EXCLUSIVE USE AND DISTRIBUTION AGREEMENT Between INTERMARKET VENTURES, INC. & e SMART SYSTEMS, INC.
Exhibit 10(b)
EXCLUSIVE USE AND DISTRIBUTION AGREEMENT
Between
INTERMARKET VENTURES, INC. & e SMART SYSTEMS, INC.
This EXCLUSIVE USE AND DISTRIBUTION AGREEMENT is made as of the 1st day of September 2000, by and between Intermarket Ventures, Inc., a Utah corporation and eSmart Systems, Inc., a Nevada corporation, both with offices at 0000 Xxxxxxx Xxxx, Xxxxx X, Xxx Xxxxx, Xxxxxx XXX 00000 (hereinafter “eSSI”).
W I T N E S S E T H:
WHEREAS, eSSI is in the process of signing an Exclusive Use and Distribution Agreement with a new company expected to be known as “e Smart City Card Co., Ltd.” (“eSCCC”), a corporation of the People’s Republic of China, that will assign certain rights to acquire and re-sell, sell, manufacture and distribute IC Smart Cards and to operate a private network to monitor and keep track of IC Smart Card transactions throughout the PRC all in connection with the services under the dominion and control of the Ministry of Construction of the PRC; and
WHEREAS, Intermarket Ventures, Inc (hereinafter “IVI”) the technology owner and the one hundred owner of eSSI is desirous of providing a license to eSSI for the PRC which would grant to eSSI the exclusive right to manufacture, re-sell, sell, promote and distribute the Super Smart Card in the PRC with the right to sub-license same on terms and conditions it sees fit not inconsistent with this Agreement;
NOW, THEREFORE, in consideration of the mutual covenants and agreements hereinafter set forth, and for other good and valuable consideration, the receipt of which is hereby acknowledged, the parties hereto agree as follows:
1. APPOINTMENT: Subject to the limitations set forth herein, IVI hereby grants to eSSI the exclusive right to manufacture, market and distribute the products pursuant to the agreement to be made between eSSI and eSCCC, a copy of which is attached hereto as Schedule A, and made a part hereof, any improvements to such products, and any new smart card systems and/or products developed by IVI or any of its affiliates, subsidiaries or related entities or any new smart card systems and/or products jointly developed by IVI and any other party (including eSSI) with whom IVI may develop such products (the foregoing being referred to herein collectively as the “Products”) within the Exclusive Territory (as defined herein below). eSSI shall be entitled to market and sell the Products under its own name and trademarks and may, at its option, also market and sell the Products under IVI’s trademarks, if any. eSSI shall be entitled to market and sell the Products for any use, including through any other division, subsidiary or affiliate of eSSI, in and through all markets and channels in the PRC where eSSI is granted the exclusive right to provide such Products by or through or under the auspices of the PRC Ministry of Construction (the “Exclusive Territory”). The Exclusive Territory may expand
or contract during the term of this Agreement based on the exclusive contracts assigned to or owned by IVI. eSSI shall purchase all components required to manufacture the Products from IVI or IVI designated and/or approved suppliers. IVI shall cause eSSI to obtain such parts at a price no higher than the lowest price that it charges to any other customer anywhere in the world. As quality is of paramount importance any breach of this provision can be declared by IVI as a material breach.
2. EXTENT OF APPOINTMENT: For the avoidance of doubt, IVI hereby grants eSSI any and all rights necessary and proper to fulfill its obligations to eSCCC pursuant to the attached Exhibit A and any amendments they eSSI may agree to from time to time with written notice to IVI of each and any such amendment.
3. MISCELLANEOUS:
3.1 All notices under this Agreement shall be in writing at the addresses first above written or at any such address as any party may hereinafter specify in a written notice to the other.
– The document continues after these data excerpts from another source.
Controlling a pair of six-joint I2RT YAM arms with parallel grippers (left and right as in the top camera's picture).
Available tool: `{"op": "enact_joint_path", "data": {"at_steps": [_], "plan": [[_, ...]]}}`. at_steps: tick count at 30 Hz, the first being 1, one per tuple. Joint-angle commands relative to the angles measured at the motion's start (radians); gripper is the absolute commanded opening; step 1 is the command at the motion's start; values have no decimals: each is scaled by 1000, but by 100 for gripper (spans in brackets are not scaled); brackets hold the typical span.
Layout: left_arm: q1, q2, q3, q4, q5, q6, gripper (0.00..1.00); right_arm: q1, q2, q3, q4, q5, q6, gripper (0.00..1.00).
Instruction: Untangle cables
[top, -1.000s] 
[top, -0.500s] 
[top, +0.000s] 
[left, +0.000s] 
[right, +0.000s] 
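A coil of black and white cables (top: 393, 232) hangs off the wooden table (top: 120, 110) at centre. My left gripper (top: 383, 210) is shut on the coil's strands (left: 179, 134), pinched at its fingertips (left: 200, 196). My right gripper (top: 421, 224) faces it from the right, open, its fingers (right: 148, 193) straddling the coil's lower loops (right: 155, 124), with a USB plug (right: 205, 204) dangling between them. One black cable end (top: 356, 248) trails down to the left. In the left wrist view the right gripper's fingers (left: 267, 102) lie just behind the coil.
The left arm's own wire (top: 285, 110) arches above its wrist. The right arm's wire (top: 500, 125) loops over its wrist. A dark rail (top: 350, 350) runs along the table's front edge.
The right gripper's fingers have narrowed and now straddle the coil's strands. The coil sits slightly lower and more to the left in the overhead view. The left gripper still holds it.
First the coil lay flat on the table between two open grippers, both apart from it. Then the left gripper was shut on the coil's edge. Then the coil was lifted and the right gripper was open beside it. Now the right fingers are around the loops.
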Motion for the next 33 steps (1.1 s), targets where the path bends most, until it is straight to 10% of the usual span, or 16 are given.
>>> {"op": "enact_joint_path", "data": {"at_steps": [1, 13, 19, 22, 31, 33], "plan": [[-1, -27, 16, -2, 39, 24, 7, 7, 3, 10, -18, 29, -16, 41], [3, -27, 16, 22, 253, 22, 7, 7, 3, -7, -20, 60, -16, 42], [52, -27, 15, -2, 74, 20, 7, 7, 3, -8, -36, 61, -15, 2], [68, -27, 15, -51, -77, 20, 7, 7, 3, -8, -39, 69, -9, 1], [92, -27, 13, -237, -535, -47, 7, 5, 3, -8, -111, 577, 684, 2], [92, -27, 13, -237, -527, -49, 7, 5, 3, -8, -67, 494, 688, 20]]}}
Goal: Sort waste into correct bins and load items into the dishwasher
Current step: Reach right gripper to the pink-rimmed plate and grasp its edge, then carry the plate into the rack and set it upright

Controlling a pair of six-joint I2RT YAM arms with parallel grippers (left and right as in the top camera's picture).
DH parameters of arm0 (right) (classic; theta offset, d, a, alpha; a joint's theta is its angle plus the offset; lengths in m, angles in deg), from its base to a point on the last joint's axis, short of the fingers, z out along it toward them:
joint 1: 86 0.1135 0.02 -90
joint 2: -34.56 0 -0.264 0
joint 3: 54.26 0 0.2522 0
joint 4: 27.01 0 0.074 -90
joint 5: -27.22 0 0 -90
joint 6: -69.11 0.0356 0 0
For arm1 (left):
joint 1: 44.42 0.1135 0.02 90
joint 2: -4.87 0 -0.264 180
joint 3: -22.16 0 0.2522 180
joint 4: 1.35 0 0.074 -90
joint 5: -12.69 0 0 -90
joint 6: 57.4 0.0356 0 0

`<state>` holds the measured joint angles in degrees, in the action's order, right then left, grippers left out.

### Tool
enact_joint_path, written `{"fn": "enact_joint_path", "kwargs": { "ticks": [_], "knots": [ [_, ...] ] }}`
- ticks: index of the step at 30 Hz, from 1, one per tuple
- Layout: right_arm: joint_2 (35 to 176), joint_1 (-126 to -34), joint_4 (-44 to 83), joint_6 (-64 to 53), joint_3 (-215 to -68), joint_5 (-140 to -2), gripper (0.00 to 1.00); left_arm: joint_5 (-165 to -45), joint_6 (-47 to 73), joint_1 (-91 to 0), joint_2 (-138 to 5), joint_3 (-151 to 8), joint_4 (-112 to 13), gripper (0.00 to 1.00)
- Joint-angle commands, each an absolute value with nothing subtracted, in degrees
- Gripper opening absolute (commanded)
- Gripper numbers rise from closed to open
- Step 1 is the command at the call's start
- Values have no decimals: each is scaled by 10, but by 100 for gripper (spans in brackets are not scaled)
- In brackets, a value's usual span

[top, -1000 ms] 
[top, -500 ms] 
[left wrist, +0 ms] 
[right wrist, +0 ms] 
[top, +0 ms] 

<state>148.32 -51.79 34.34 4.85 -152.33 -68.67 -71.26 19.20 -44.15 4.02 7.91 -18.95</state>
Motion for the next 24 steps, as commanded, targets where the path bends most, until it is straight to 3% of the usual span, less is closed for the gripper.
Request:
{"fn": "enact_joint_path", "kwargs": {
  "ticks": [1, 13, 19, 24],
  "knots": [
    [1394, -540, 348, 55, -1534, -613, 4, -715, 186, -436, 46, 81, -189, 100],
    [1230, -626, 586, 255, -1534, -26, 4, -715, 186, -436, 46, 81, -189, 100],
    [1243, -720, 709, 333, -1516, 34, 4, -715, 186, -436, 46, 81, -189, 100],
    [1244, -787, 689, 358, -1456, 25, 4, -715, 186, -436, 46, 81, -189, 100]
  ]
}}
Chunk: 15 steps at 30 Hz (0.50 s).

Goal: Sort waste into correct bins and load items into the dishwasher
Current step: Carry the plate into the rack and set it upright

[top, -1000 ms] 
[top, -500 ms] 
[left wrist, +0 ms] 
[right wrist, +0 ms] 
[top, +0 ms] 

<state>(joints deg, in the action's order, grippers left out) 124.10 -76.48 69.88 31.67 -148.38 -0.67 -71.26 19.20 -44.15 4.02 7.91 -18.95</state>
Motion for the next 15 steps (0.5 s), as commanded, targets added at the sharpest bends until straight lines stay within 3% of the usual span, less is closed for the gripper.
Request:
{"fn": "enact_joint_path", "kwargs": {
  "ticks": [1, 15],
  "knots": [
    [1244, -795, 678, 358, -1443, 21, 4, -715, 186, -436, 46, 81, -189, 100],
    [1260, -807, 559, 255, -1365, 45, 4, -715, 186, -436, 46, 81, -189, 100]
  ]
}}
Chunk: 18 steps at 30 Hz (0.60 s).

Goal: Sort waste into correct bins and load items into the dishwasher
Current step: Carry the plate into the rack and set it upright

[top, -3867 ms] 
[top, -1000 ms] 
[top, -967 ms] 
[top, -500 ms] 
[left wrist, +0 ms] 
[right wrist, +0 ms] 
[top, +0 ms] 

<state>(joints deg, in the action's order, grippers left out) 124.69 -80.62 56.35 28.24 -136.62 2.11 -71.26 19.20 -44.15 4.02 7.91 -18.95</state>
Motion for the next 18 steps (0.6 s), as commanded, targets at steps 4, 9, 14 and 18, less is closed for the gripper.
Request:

All notices hereunder shall be deemed given when received by the recipient (if delivered in person) or three days after being mailed by the sender (if sent by registered mail) unless a copy of said notice is sent by e-mail to the correct e-mail address of the receiving party, in which case, notice shall be deemed to have been given the next business day after the date of transmission.
3.2 This Agreement shall be governed by and construed in accordance with the laws of New York, without giving effect to conflicts of laws principles thereof.
3.3 This Agreement shall cancel and supersede all previous agreements and understandings between the parties relating to any matter covered by this Agreement.
3.4 The headings used herein are for ease of reference only and are not to be used in the interpretation or construction of this Agreement.
3.5 The provisions of this Agreement shall not be extended, varied, changed, modified or supplemented other than by agreement in writing signed by the parties hereto. There are no other terms or conditions, representations or understandings except as herein set forth.
3.6 If and to the extent any court of competent jurisdiction shall hold any provision (or any part thereof) of this Agreement to be invalid or unenforceable, such holding shall in no way affect the validity of the remainder of this Agreement.
3.7 The Parties hereto agree that any provision(s) of this Use Agreement may be changed to comply with the advice of a mutually agreed international tax planner so as to minimize the possibility of double taxation or unnecessary taxation provided the intent of each such provision shall remain materially the same.
3.8 Except as otherwise provided herein, the failure of a party hereto to enforce any of the provisions of this Agreement or any rights with respect thereto or to exercise any election provided for herein, shall in no way be considered a waiver of such provisions, rights or elections or in any way affect the validity of this Agreement. No term or provision hereof shall be deemed waived and no breach excused, unless such waiver or consent shall be in writing and signed by the party claimed to have so waived or consented.
IN WITNESS WHEREOF, each of the parties hereto has cause this Agreement to be executed on its behalf by its duly authorized representative as the date first above written.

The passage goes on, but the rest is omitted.